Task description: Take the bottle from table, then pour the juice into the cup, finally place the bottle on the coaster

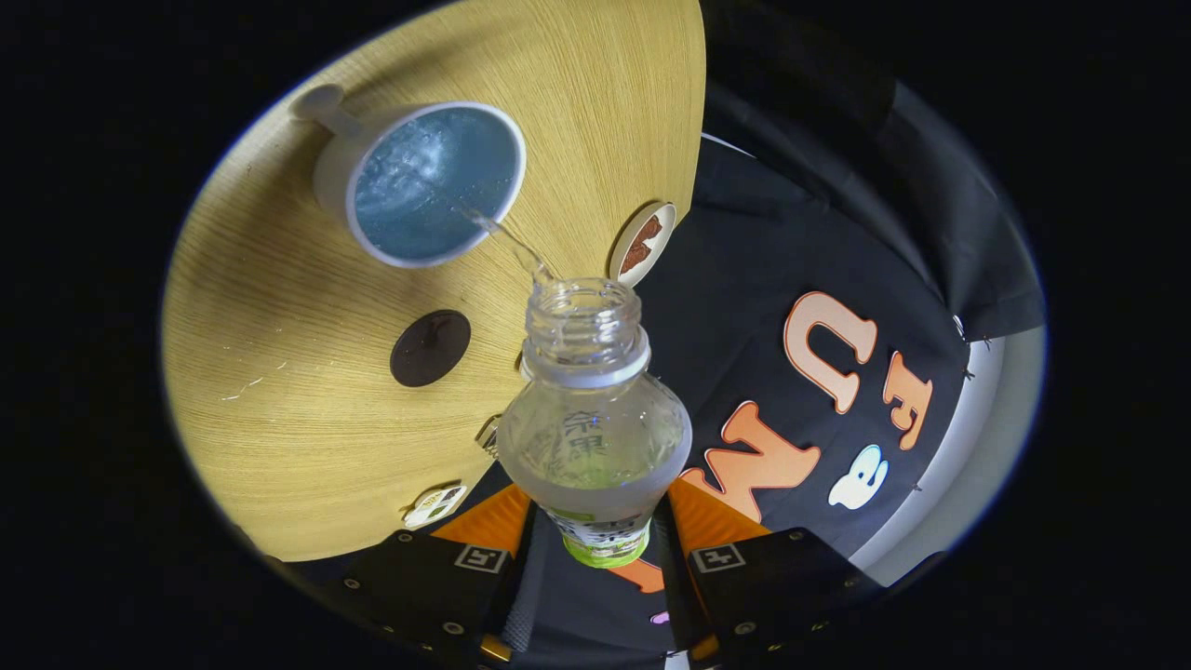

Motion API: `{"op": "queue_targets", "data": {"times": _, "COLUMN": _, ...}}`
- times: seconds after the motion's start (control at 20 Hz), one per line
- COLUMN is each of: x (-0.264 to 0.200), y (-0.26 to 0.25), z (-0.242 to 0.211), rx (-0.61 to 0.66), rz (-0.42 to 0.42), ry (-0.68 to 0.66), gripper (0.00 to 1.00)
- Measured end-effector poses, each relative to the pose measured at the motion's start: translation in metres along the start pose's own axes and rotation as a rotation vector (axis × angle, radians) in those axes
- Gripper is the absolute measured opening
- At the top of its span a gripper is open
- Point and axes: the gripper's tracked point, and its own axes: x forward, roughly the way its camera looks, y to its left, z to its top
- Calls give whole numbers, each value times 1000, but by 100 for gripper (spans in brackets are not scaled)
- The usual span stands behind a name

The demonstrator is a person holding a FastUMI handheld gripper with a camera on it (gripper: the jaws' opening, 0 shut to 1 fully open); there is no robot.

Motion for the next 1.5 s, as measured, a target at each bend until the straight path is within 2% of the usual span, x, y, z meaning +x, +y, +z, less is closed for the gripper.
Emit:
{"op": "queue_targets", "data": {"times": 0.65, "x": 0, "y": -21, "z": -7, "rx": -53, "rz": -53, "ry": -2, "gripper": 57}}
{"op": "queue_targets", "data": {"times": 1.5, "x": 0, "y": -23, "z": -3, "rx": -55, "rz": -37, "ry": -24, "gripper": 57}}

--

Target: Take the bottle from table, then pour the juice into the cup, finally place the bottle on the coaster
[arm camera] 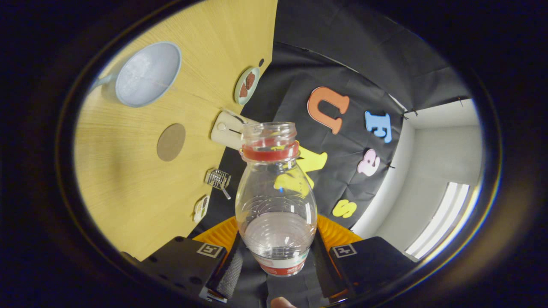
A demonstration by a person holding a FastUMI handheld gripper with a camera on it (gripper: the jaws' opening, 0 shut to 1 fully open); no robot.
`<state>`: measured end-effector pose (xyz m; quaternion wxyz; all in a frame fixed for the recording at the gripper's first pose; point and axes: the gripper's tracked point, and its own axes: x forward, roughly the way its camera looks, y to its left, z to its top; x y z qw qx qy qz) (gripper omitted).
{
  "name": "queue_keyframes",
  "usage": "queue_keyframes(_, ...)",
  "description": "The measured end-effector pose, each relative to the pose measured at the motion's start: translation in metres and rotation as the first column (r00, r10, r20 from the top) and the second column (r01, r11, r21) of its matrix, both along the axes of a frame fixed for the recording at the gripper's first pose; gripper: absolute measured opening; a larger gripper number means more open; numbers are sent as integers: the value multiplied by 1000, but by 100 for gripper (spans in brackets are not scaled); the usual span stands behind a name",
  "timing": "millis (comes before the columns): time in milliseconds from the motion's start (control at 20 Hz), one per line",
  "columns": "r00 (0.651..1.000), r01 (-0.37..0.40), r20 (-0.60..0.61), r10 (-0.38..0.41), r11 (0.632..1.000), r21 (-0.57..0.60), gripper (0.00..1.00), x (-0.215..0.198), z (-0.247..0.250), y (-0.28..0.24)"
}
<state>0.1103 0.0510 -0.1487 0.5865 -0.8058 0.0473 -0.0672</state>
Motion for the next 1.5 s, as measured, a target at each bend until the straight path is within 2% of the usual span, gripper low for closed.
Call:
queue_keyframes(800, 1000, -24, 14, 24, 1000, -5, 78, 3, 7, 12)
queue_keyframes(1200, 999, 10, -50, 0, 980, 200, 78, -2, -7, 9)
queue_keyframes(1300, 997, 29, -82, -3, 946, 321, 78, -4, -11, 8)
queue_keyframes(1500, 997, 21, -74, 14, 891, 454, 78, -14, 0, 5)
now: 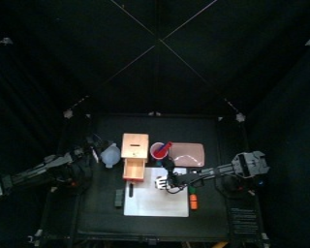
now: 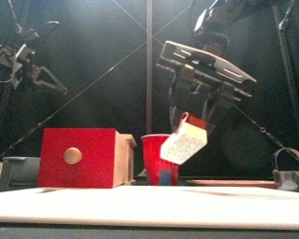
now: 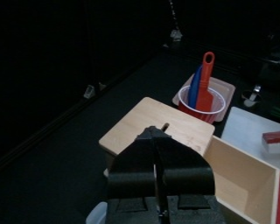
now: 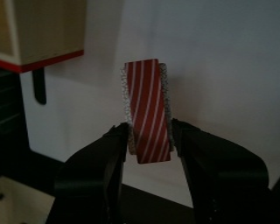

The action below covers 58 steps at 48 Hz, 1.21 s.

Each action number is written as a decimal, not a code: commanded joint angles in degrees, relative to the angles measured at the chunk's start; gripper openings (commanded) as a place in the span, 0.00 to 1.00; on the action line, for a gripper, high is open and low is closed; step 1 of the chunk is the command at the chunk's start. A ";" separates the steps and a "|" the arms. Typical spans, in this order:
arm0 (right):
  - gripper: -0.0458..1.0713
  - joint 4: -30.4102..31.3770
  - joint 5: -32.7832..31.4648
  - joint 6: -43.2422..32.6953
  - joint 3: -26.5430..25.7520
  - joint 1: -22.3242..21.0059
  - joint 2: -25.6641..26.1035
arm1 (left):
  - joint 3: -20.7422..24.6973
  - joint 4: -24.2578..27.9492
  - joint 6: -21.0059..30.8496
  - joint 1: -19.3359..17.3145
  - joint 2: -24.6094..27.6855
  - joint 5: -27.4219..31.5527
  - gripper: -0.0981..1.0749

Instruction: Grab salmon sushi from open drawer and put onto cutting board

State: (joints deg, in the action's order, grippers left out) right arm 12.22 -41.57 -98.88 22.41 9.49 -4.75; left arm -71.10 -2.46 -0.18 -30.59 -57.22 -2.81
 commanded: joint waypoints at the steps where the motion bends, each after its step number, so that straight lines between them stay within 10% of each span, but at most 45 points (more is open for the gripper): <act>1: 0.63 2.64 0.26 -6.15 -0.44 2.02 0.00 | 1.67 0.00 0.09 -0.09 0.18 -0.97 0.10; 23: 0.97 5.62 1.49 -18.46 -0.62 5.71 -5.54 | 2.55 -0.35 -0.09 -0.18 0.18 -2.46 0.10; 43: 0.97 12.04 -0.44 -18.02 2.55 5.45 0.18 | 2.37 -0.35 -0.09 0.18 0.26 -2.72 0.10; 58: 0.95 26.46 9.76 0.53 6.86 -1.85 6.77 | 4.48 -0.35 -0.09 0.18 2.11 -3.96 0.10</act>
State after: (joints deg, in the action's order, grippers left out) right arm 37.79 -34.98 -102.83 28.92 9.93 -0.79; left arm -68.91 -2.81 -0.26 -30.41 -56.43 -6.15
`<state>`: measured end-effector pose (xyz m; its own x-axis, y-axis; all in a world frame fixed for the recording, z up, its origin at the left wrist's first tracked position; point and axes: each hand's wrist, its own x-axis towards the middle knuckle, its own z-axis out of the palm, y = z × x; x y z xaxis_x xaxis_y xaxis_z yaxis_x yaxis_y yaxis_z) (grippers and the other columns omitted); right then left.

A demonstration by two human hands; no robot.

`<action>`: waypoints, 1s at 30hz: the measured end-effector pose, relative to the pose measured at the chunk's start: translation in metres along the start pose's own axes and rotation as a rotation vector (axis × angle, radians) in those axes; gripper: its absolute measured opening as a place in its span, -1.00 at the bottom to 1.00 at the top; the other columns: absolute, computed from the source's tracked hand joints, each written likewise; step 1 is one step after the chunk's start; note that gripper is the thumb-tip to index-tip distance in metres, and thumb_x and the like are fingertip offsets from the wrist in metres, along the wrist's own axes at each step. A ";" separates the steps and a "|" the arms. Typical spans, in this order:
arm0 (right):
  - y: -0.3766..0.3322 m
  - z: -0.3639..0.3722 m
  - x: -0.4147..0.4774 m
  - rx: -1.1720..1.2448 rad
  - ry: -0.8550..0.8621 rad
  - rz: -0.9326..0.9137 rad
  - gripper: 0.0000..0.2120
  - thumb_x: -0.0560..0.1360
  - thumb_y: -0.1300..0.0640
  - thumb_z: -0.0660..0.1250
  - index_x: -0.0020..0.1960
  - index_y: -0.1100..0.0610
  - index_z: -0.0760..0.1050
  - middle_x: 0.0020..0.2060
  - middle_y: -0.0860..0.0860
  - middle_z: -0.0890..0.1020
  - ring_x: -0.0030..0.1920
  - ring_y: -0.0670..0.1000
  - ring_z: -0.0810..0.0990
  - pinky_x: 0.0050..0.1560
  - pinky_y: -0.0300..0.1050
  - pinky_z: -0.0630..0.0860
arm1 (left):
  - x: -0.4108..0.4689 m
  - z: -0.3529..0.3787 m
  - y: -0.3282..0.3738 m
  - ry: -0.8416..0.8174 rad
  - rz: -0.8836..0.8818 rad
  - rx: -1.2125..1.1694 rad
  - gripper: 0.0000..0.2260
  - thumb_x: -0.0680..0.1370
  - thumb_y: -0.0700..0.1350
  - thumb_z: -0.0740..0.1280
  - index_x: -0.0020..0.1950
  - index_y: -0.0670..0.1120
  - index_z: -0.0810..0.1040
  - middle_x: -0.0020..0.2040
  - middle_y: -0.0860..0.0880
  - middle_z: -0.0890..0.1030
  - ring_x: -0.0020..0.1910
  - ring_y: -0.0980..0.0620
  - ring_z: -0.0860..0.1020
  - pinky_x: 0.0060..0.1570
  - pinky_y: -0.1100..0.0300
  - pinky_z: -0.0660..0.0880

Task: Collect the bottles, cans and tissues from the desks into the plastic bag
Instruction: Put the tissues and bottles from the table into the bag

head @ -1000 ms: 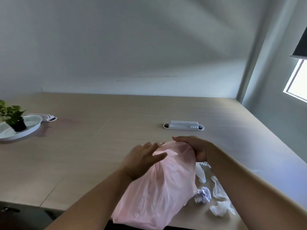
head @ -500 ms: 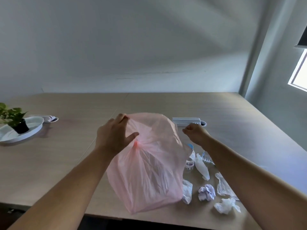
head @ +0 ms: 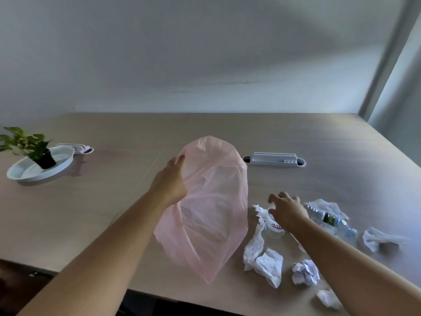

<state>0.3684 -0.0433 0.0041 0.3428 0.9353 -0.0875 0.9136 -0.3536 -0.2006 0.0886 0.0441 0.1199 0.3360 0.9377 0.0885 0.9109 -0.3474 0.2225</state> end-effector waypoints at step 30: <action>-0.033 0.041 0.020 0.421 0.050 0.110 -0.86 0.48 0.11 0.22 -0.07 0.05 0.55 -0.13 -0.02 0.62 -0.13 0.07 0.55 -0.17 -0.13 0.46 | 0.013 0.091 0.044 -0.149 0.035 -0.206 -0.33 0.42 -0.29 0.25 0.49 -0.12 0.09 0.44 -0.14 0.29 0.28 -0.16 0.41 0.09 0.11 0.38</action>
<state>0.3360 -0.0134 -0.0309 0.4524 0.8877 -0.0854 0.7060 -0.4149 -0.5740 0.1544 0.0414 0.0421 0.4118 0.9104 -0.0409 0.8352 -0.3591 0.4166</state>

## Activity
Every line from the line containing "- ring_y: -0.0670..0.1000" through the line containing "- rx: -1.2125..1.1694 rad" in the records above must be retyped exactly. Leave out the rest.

## Response area
  - ring_y: -0.0670..0.1000
  - ring_z: -0.0810..0.0990
  - pinky_x: 0.0050..0.1560
  - pinky_y: -0.0300..0.1050
  - pinky_z: -0.0630..0.0860
arm1 (left):
  - x: -0.4108..0.4689 m
  - z: -0.3529..0.3787 m
  - y: -0.3282..0.3738 m
  - ry: -0.8416..0.8174 rad
  - rz: -0.8836..0.8818 rad
  - rx: -1.2125..1.1694 rad

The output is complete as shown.